Provided data
'''

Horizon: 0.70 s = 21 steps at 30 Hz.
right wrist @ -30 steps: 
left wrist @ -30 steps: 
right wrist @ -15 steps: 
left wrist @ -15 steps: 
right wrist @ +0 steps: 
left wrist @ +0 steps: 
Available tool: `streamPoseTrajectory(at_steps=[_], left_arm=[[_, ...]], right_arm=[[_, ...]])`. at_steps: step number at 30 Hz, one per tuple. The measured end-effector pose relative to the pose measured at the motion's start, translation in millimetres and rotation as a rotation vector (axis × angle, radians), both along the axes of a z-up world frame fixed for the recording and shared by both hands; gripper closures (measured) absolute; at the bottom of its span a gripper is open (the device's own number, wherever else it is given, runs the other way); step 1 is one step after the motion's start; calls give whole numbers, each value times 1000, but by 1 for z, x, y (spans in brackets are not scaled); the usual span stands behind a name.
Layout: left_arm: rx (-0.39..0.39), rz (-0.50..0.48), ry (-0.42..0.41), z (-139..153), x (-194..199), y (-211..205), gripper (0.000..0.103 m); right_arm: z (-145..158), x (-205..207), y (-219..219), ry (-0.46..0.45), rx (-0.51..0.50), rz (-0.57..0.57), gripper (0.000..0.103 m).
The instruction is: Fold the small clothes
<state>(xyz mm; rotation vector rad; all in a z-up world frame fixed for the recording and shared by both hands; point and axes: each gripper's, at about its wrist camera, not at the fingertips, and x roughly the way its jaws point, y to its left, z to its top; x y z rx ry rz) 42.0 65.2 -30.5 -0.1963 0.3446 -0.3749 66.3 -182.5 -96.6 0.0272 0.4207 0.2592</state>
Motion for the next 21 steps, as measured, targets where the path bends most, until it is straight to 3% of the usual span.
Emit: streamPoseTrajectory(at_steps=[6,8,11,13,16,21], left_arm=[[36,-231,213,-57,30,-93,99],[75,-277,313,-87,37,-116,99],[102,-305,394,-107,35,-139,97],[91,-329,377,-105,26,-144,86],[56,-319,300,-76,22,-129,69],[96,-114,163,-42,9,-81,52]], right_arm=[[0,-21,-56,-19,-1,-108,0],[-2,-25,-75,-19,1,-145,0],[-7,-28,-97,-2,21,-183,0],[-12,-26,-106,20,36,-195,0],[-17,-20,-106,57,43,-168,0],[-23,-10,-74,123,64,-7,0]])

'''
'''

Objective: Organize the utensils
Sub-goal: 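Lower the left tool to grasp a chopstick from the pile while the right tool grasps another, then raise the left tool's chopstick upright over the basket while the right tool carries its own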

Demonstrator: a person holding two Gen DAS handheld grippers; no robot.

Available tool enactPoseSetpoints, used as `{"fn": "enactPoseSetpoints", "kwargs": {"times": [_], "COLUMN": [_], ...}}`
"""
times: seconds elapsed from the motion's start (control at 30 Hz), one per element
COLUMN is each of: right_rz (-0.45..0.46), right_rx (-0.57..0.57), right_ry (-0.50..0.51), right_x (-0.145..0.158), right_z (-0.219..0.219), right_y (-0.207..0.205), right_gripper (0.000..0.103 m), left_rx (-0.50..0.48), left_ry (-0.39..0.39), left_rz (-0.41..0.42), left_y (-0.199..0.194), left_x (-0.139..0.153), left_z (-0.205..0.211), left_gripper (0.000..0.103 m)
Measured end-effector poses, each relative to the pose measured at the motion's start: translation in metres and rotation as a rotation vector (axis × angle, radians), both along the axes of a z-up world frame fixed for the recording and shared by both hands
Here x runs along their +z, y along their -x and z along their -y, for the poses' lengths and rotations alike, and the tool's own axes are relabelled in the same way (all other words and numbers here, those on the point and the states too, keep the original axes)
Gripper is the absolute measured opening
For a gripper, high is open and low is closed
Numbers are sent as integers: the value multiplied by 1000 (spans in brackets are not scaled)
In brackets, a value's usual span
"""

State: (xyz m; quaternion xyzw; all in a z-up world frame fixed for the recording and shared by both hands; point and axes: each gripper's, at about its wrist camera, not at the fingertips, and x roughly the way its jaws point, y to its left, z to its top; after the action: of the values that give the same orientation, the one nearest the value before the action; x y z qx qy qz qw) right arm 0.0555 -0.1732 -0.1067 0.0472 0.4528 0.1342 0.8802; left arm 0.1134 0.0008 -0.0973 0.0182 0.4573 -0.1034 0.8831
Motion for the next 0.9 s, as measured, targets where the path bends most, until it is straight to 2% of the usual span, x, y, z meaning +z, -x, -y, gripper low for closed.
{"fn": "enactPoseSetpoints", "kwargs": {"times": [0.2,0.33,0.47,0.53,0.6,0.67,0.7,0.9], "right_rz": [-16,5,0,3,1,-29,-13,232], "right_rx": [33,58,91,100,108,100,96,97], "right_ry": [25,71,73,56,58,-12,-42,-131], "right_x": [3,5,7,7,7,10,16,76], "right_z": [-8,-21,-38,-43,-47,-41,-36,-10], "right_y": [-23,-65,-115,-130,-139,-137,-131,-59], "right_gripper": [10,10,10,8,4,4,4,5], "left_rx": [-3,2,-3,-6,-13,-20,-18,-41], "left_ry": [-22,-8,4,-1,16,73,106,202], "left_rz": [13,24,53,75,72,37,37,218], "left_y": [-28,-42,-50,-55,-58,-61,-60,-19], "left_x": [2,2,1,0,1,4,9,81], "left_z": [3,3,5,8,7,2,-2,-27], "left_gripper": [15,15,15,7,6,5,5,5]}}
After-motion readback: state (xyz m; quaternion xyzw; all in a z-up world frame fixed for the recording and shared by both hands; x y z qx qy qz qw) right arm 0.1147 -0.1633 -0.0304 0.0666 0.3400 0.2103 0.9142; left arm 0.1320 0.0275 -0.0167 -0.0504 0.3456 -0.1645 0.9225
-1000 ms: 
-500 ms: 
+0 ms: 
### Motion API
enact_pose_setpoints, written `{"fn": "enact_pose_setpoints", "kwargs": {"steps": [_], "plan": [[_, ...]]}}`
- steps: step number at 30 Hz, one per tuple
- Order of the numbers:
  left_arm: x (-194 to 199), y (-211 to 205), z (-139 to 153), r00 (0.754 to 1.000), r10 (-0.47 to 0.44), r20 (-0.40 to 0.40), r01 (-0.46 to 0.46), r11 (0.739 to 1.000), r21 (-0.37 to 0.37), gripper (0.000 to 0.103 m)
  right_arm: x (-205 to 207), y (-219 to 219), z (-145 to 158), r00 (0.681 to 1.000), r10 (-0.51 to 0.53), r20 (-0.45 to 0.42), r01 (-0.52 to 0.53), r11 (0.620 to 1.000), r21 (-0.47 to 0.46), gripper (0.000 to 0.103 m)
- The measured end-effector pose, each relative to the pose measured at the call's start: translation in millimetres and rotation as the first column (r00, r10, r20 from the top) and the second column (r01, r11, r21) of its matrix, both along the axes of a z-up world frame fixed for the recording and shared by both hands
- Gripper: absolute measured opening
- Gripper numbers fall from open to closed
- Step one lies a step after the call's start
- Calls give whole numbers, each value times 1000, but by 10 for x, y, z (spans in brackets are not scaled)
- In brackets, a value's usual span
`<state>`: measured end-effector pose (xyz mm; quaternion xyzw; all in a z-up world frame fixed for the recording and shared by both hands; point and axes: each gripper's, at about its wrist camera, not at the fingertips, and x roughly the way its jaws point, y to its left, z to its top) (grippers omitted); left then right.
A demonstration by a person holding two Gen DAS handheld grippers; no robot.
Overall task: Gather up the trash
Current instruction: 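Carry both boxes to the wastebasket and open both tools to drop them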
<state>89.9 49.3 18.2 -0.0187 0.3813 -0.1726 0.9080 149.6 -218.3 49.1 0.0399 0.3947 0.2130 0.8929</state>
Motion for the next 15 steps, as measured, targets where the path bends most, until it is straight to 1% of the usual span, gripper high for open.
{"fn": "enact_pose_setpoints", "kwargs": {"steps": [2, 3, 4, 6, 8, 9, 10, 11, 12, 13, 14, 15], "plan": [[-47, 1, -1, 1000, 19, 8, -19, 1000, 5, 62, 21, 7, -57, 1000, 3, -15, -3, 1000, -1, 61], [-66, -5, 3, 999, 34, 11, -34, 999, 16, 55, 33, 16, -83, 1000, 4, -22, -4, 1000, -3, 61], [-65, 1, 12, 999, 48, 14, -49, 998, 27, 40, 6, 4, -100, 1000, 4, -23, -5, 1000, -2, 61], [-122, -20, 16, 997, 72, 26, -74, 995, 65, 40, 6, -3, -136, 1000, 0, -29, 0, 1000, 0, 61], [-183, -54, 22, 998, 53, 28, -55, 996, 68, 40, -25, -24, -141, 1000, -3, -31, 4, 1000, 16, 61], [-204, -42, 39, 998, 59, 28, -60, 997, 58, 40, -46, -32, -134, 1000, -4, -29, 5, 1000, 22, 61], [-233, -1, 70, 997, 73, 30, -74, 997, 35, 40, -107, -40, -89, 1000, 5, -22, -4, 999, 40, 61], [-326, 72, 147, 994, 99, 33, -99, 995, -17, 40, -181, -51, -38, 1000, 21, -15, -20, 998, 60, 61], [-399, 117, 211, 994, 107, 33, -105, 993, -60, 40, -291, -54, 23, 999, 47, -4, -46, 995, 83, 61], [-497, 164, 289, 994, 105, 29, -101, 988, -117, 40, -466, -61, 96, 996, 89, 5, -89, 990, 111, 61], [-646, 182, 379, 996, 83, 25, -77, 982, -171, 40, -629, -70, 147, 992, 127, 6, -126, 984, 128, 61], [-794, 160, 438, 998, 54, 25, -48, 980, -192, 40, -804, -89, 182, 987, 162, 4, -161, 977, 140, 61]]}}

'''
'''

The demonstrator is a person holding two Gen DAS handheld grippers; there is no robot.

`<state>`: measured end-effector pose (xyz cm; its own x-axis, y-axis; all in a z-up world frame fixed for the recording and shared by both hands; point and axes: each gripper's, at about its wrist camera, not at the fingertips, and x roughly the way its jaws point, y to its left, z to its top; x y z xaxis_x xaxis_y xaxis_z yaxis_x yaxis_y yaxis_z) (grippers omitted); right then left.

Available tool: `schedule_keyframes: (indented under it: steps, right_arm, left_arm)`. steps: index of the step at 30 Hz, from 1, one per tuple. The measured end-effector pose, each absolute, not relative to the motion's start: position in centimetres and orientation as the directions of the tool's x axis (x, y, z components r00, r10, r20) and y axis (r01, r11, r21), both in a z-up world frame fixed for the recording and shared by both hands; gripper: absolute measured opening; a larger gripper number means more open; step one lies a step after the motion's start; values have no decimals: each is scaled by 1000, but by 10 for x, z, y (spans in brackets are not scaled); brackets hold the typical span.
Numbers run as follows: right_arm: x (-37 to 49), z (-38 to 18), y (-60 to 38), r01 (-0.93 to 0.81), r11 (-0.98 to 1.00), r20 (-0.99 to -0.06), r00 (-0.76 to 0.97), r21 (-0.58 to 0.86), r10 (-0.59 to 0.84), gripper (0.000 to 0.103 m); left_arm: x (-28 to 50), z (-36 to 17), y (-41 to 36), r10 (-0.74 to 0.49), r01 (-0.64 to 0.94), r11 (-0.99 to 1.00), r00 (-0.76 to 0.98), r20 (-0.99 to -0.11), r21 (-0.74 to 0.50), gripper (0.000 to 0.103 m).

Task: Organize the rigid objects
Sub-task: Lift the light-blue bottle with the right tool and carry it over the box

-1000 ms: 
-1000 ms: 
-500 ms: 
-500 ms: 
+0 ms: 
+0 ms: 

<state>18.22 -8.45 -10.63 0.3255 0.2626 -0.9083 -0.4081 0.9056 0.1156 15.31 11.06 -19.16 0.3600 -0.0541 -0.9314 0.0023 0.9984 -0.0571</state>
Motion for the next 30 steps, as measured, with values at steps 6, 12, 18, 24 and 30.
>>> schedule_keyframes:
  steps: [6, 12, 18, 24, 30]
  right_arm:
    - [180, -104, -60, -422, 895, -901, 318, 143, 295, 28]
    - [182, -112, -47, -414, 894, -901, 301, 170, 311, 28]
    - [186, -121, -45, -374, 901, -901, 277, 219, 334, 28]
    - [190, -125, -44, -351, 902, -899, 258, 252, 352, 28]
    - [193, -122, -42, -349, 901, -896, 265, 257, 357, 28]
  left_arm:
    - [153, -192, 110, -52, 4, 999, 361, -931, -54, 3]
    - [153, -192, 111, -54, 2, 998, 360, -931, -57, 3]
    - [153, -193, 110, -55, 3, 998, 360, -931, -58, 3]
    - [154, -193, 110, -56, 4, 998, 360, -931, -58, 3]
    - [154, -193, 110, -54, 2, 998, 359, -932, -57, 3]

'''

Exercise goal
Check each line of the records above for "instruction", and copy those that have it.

Result
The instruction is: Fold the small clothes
Current instruction: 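Carry both boxes to the wastebasket and open both tools to drop them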

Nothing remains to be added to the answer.